:: WHAT THIS TASK INVOLVES ::
The following data needs to be repeated exactly, with all images excluded.

:: DATASET EXTRACT ::
· · · · ·
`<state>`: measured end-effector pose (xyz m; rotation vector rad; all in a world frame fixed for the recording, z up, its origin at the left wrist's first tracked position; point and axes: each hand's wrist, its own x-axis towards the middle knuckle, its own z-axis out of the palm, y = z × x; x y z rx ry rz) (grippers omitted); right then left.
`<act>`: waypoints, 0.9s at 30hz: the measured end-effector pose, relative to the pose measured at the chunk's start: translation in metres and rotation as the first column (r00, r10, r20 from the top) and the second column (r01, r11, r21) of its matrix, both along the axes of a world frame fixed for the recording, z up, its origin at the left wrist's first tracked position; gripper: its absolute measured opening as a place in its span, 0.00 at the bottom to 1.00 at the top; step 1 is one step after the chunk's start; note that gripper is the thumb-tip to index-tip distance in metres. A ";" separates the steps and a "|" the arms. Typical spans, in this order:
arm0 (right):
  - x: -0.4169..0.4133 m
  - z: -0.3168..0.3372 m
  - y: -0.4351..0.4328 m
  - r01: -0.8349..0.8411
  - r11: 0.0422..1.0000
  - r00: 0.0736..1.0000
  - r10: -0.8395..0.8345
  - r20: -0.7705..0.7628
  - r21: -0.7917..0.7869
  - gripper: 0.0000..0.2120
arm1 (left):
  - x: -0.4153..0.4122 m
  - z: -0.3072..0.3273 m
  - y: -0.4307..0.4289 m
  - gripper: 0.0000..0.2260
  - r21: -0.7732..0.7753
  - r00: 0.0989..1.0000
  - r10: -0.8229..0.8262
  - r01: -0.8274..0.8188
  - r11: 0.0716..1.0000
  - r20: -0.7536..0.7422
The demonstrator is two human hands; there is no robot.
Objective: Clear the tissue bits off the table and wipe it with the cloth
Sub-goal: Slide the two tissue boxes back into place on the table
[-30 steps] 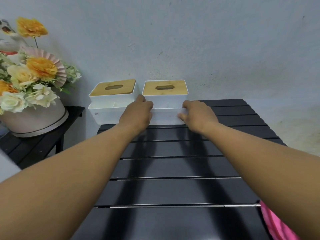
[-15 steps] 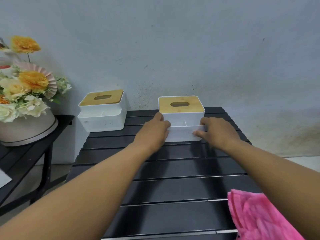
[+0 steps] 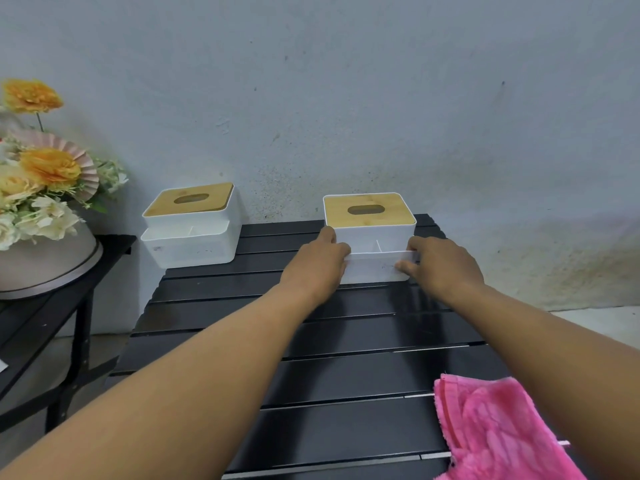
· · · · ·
:: REPLY TO THE TASK ::
`<state>`: measured end-effector pose (xyz m; rotation vector rad; all in a world frame fixed for the recording, z up, its origin at the left wrist's first tracked position; point and axes: each hand's wrist, its own x-axis towards the middle knuckle, its own z-axis out of the palm, y = z × x; x y z rx ry rz) (grippers omitted); right then left.
`<act>`: waypoints, 0.9s at 30hz: the measured end-effector pose, relative to the pose measured at the chunk's start: translation in metres and rotation as the first column (r00, r10, r20 from the top) and the second column (r01, r11, r21) of its matrix, both along the axes of a world frame fixed for the recording, z up, its origin at the left wrist's first tracked position; gripper: its absolute measured opening as a place in its span, 0.00 at the bottom to 1.00 at the top; step 1 is one step after the chunk's start; note that gripper is the thumb-tip to index-tip distance in metres. A ";" separates the steps and a "|" the arms. Typical spans, in this order:
arm0 (right):
  - x: -0.4169..0.4133 m
  - z: -0.3168..0.3372 m
  - y: -0.4351..0.4328 m
  - r01: -0.8349..0.8411
  - r11: 0.0422..1.0000
  - r00: 0.0736..1.0000
  - r10: -0.8395..0.8345
  - r20: -0.7705..0.7628
  - r21: -0.7917..0.7869
  - gripper: 0.0000..0.2120
arm1 (left):
  - x: -0.4153..0.4122 m
  - z: -0.3072..0.3273 m
  - y: -0.4307..0.4289 m
  - gripper: 0.0000..0.2260
  - r21: -0.7732..0.7753
  - r00: 0.0989..1.0000
  - r10: -0.8229..0.8262
  - r01: -0.8274..0.8188
  - r11: 0.0716..1.0000
  - r20: -0.7536..0.7422
The demonstrator is two human hands; there is no robot.
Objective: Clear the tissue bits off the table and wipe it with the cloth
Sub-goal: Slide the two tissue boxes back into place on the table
[-30 steps] 
[-15 steps] 
[+0 steps] 

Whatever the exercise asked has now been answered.